Le terme employé par le ministre de la Justice est que «la justice est par terre». Gbagbo l’a chosifiée: il n’y a pas de procureur général, pas de tribunaux, la corruption est très importante. Tout est à reconstruire. Il y a 80 magistrats qui ont été éliminés. Selon lui, aucune institution de l’Etat ne fonctionne normalement.

Ce que nous essayons de faire, c’est de lister les violations et surtout de trouver des personnes qui veulent porter plainte et de les accompagner dans les procédures. Mais les gens ont peur. Les mesures pour rassurer n’ont pas été prises. Les personnes n’ont pas un commissariat où aller porter plainte. Ils n’ont même pas d’endroits où aller se soigner. Quand on a demandé à une personne pourquoi elle ne s’était pas rendue à l’hôpital, elle a répondu qu’elle avait peur de «se faire prendre».

Quel rôle peut jouer la communauté internationale?

Il y a des aides bien sûr. L’Onuci a déjà donné 12 milliards pour la reconstruction immédiate. La France est présente avec l’armée. La mise à niveau technique, on peut la faire, c’est sur le fond que c’est beaucoup plus difficile: comment former les hommes, comment être sûr de leur loyauté? Surtout dans un système très ethnicisé.

Combien de victimes y-a-t-il eu durant le conflit en Côte-d’Ivoire? L’ONU parle de 3000.

Le triple. Au moins. Mais vraiment là, les chiffres… Les Ivoiriens disent eux-mêmes: «Pour le moment, on ne va pas trop se mouiller.» L’essentiel pour nous c’est que l’impunité ne perdure pas,

Quel type de reconstruction réussie peut-on prendre en exemple?

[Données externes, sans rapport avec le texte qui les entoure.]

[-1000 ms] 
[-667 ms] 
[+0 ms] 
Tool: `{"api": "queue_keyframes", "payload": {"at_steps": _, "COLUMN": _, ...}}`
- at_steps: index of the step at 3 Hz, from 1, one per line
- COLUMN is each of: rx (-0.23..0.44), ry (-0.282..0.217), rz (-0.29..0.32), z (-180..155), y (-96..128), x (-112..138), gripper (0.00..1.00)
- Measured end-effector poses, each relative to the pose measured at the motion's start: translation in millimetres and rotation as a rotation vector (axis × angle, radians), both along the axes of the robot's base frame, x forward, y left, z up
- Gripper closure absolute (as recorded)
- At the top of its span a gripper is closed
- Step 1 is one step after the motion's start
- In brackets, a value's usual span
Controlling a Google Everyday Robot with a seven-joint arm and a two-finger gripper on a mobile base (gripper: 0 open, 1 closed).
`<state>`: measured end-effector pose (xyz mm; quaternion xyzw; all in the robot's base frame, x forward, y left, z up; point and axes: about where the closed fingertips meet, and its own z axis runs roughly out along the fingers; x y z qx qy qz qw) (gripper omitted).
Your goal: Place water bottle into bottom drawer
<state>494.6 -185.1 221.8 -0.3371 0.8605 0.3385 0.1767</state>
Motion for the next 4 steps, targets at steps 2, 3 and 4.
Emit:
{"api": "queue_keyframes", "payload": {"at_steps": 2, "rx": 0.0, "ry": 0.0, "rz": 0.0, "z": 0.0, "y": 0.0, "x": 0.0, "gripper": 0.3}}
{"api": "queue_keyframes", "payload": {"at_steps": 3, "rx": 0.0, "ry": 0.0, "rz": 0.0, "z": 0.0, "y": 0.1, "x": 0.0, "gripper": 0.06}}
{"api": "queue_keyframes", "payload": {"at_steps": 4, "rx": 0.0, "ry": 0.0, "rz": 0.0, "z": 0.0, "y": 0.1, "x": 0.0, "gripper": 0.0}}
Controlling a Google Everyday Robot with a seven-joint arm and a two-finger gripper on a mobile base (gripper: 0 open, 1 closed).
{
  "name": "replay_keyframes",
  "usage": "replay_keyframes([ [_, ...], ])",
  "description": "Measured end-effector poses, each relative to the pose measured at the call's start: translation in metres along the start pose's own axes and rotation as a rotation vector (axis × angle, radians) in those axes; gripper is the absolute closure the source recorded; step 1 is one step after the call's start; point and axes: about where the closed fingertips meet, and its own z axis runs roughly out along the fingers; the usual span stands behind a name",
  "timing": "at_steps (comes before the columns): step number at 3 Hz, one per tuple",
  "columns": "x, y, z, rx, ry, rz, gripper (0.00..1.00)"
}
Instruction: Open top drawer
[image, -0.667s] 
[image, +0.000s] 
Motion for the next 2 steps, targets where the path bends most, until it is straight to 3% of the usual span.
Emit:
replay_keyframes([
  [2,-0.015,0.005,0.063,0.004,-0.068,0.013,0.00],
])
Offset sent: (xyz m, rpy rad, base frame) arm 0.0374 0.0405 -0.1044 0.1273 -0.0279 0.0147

Les Ivoiriens prennent l’exemple de l’Afrique du Sud et ce n’est pas un bon exemple. Il y a eu des amnisties dans ce pays, ce n’est pas ce que nous cherchons. Il faut permettre à ceux qui veulent aller en justice d’y aller. C’est très important que l’impunité puisse avoir une fin, c’est à ce prix qu’il y aura une réelle reconstruction. Si la Côte-d’Ivoire ne regarde pas en face ses vérités, elle ne se reconstruira pas. Une paix ne va pas sans justice.